• _TASK DESCRIPTION_: The listing below holds a line with "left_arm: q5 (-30" and a later line with "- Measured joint". Write out those two lines and every line between them, exactly, and nothing else.

····················

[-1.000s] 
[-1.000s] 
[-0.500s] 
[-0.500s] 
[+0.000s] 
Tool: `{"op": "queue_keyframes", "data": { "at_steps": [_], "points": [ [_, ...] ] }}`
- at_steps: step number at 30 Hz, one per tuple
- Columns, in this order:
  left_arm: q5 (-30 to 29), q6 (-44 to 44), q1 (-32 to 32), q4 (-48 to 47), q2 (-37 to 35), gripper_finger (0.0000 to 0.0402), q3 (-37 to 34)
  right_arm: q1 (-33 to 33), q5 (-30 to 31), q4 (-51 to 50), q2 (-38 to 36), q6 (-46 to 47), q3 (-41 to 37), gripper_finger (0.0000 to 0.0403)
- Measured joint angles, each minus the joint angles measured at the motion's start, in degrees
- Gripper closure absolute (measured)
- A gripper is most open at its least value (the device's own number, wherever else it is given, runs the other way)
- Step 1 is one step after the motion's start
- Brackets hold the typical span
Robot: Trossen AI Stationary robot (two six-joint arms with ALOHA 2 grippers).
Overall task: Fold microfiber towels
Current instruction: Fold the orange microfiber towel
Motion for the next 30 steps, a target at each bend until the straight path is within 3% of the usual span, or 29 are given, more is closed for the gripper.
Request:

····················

• _RESPONSE TO THE TASK_:
  left_arm: q5 (-30 to 29), q6 (-44 to 44), q1 (-32 to 32), q4 (-48 to 47), q2 (-37 to 35), gripper_finger (0.0000 to 0.0402), q3 (-37 to 34)
  right_arm: q1 (-33 to 33), q5 (-30 to 31), q4 (-51 to 50), q2 (-38 to 36), q6 (-46 to 47), q3 (-41 to 37), gripper_finger (0.0000 to 0.0403)
- Measured joint angles, each minus the joint angles measured at the motion's start, in degrees

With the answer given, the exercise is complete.